Problem details
Output the opening lines of the records exactly. End with the line that contains "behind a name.".

Input records
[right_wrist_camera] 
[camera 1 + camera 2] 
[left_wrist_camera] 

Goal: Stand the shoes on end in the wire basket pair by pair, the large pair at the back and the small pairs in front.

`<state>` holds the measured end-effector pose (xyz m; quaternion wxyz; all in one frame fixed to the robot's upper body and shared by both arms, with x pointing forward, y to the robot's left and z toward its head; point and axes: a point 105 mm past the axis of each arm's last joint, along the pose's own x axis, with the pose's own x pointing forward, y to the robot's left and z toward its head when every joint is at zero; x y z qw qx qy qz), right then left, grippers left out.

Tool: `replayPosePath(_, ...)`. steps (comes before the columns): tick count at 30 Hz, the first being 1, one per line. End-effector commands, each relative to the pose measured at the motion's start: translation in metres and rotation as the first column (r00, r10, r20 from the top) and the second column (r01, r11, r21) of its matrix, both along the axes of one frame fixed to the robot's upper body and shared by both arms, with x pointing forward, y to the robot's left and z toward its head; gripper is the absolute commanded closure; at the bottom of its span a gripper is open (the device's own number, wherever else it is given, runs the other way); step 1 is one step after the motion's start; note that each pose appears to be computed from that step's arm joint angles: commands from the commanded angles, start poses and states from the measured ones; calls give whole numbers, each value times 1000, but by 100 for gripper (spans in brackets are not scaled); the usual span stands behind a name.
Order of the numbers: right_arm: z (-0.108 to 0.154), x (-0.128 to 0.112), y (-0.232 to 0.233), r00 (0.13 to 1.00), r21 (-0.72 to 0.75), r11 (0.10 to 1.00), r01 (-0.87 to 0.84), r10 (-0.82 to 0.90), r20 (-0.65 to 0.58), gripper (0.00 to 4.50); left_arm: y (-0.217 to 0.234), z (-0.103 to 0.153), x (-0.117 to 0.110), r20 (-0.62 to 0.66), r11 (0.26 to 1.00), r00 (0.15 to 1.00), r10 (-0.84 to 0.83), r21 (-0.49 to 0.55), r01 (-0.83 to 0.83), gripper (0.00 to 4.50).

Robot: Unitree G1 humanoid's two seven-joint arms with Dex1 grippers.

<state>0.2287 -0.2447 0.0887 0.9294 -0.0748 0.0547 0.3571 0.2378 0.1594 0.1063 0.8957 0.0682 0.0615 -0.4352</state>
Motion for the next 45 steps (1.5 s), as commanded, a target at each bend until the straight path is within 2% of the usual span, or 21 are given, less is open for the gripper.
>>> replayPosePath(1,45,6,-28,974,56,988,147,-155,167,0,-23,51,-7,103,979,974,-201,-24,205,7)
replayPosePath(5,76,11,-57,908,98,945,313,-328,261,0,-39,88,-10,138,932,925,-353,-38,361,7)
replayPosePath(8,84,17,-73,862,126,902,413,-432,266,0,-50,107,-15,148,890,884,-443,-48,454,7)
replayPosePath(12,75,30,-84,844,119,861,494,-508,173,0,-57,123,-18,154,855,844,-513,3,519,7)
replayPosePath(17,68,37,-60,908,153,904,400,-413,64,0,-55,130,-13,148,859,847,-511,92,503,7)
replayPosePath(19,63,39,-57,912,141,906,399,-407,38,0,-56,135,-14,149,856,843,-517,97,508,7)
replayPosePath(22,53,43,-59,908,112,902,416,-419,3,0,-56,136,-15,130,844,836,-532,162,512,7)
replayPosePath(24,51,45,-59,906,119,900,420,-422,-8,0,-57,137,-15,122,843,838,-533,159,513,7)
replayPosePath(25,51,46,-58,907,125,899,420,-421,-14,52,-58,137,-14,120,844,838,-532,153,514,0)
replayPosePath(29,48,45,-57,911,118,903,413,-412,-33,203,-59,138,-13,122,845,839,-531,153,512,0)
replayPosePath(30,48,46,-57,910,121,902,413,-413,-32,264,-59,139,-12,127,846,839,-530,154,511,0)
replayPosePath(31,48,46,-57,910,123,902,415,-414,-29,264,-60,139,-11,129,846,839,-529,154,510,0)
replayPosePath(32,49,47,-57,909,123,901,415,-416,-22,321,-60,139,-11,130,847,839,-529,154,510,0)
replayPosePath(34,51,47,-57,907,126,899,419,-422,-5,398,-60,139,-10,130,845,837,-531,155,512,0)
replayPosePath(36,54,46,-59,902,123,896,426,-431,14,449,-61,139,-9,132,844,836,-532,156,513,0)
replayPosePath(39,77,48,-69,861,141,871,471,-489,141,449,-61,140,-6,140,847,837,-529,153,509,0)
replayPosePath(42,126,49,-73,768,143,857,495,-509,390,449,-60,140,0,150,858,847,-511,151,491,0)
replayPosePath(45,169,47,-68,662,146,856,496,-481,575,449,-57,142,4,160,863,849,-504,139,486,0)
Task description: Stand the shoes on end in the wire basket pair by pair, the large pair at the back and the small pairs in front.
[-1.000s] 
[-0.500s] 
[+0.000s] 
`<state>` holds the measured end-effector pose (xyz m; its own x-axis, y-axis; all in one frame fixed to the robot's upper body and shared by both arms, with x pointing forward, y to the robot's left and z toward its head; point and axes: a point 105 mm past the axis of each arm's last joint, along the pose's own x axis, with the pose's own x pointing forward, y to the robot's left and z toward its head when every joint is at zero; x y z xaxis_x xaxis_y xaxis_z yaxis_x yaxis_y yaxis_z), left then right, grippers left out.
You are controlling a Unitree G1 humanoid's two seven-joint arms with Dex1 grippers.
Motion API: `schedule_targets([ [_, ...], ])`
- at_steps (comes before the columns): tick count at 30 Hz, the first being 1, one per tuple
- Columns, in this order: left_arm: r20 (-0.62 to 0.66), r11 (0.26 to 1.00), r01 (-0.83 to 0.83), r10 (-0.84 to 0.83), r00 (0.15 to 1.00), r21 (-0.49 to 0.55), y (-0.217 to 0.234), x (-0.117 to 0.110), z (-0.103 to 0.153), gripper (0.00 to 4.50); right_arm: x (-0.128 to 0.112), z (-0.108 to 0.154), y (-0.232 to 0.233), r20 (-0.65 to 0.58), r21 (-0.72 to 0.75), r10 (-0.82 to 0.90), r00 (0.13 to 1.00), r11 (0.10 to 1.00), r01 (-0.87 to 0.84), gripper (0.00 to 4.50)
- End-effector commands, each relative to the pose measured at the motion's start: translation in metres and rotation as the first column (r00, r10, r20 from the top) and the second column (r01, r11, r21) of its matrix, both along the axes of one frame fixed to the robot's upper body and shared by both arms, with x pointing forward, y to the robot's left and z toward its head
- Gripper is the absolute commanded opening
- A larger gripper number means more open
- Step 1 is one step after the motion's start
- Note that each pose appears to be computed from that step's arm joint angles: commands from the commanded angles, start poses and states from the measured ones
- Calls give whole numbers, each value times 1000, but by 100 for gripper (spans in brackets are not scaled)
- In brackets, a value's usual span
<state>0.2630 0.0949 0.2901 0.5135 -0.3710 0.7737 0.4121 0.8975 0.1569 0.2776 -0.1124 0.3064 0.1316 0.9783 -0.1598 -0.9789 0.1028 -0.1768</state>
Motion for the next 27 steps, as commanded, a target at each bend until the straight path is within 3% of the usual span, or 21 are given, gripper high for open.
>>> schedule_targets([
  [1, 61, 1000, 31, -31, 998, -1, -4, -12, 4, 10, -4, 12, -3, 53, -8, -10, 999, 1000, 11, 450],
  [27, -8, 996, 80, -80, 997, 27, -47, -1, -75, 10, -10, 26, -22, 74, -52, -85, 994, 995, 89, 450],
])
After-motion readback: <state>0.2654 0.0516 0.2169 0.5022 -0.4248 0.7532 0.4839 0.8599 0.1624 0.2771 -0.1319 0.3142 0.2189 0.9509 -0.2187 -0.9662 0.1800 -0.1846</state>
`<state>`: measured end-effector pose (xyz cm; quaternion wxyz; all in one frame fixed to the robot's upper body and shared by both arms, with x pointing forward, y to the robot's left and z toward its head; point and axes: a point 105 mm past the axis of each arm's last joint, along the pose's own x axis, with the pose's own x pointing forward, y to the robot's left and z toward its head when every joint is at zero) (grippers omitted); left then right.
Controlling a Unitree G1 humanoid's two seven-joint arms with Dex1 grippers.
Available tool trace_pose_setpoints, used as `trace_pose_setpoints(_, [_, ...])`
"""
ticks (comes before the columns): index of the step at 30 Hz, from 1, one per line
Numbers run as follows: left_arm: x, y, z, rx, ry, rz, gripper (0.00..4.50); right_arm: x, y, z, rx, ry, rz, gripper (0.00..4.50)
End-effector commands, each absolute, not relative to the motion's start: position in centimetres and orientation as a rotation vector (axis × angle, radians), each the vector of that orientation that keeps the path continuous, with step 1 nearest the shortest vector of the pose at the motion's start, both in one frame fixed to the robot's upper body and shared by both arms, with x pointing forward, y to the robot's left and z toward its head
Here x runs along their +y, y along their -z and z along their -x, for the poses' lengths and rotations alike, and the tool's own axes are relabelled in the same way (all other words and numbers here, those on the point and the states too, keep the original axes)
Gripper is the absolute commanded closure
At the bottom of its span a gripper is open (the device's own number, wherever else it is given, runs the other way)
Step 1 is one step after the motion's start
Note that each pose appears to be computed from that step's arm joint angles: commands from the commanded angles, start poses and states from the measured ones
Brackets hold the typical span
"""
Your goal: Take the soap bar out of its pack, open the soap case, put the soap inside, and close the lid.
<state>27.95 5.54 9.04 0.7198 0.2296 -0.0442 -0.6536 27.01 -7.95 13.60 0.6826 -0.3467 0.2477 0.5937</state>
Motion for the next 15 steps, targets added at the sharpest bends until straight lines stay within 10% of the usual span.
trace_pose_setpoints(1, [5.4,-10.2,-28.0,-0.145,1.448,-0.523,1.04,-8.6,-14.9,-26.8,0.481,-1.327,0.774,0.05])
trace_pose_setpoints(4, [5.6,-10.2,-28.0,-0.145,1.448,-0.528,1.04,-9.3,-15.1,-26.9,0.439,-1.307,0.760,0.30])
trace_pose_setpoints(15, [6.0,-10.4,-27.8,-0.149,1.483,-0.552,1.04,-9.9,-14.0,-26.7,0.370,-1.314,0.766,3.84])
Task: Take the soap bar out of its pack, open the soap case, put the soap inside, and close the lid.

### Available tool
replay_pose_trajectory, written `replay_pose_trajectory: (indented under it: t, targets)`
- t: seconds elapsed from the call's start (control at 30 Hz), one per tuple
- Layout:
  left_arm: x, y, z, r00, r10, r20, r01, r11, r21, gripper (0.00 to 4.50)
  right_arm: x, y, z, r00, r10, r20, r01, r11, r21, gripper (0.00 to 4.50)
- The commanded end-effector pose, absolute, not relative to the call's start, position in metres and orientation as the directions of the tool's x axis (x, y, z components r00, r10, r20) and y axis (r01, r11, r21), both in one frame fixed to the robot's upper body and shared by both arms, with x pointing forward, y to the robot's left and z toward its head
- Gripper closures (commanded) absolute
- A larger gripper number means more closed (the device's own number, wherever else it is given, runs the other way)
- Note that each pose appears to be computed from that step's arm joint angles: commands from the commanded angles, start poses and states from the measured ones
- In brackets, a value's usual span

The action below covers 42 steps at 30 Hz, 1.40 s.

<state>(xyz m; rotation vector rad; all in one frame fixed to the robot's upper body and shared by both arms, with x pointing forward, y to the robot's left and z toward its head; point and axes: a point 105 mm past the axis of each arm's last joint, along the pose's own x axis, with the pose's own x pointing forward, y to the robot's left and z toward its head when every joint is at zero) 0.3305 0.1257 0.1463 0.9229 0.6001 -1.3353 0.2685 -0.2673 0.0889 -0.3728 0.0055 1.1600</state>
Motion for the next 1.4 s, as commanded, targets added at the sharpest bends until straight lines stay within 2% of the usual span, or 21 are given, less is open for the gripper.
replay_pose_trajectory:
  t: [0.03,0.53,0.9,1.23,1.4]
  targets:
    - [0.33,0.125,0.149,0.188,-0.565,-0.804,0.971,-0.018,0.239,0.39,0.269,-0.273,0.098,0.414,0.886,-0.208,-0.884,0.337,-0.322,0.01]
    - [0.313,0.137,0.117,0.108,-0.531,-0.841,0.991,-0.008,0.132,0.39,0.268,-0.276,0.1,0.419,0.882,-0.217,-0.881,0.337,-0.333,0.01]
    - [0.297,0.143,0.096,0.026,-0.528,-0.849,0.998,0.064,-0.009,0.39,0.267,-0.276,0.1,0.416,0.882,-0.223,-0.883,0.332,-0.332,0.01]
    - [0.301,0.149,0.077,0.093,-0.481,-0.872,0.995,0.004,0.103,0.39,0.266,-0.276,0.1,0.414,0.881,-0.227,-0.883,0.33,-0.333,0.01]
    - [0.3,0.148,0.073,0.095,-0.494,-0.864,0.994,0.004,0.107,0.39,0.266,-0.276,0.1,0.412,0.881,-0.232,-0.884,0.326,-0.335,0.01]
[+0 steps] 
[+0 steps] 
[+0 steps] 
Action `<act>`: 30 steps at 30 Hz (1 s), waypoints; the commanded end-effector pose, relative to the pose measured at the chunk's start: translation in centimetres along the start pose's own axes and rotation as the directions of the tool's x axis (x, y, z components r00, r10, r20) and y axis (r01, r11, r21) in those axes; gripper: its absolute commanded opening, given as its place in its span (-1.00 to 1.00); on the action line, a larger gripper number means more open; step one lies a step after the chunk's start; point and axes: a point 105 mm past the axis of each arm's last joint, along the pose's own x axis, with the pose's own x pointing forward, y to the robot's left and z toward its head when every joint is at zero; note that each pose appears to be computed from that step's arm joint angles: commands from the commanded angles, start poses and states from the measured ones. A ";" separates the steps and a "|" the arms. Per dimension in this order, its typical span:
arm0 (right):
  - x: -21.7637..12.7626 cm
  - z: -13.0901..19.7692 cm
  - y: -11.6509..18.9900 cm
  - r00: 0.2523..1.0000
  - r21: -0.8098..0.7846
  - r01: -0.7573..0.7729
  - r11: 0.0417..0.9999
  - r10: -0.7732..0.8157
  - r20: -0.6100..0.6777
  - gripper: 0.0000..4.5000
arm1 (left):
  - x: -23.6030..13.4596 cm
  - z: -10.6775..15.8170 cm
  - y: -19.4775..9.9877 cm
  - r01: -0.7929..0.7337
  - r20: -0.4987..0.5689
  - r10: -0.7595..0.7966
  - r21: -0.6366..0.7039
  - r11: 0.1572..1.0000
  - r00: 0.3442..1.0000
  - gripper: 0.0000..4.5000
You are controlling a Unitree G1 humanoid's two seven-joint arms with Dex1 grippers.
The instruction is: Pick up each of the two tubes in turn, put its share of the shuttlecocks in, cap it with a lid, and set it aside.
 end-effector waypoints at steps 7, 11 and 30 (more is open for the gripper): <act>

Your response
[right_wrist_camera] 
[camera 1 + camera 2] 
[left_wrist_camera] 

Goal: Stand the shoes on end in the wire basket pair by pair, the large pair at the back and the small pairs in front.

`<state>` holds the measured end-effector pose (xyz m; quaternion wxyz; all in one frame fixed to the robot's upper body and shared by both arms, with x pointing forward, y to the robot's left and z toward its head; point and axes: a point 105 mm past the axis of each arm's last joint, along the pose's own x axis, with the pose's own x pointing forward, y to the robot's left and z toward its head when every joint is at zero; x y z qw qx qy qz), right then left, grippers left out.

Tool: `replayPosePath(_, ...)`. steps (comes before the columns): tick count at 30 Hz, the first being 1, one per line. End-effector commands, each relative to the pose measured at the motion's start: translation in metres and rotation as the first column (r00, r10, r20 from the top) and the second column (r01, r11, r21) of its matrix, both along the axes of one frame fixed to the robot's upper body and shared by both arms, with x pointing forward, y to the robot's left and z toward its head; gripper is the absolute commanded closure; at the bottom of its span a gripper is open (the device's own number, wherever else it is given, runs the other way); step 1 is one step after the motion's start; note that each pose appears to be computed from that step's arm joint angles: commands from the commanded angles, start poses and states from the measured ones; calls give whole numbers, each value times 1000, but by 100 for gripper (spans in brackets are not scaled); the usual span stands behind a name.

That concludes the exercise.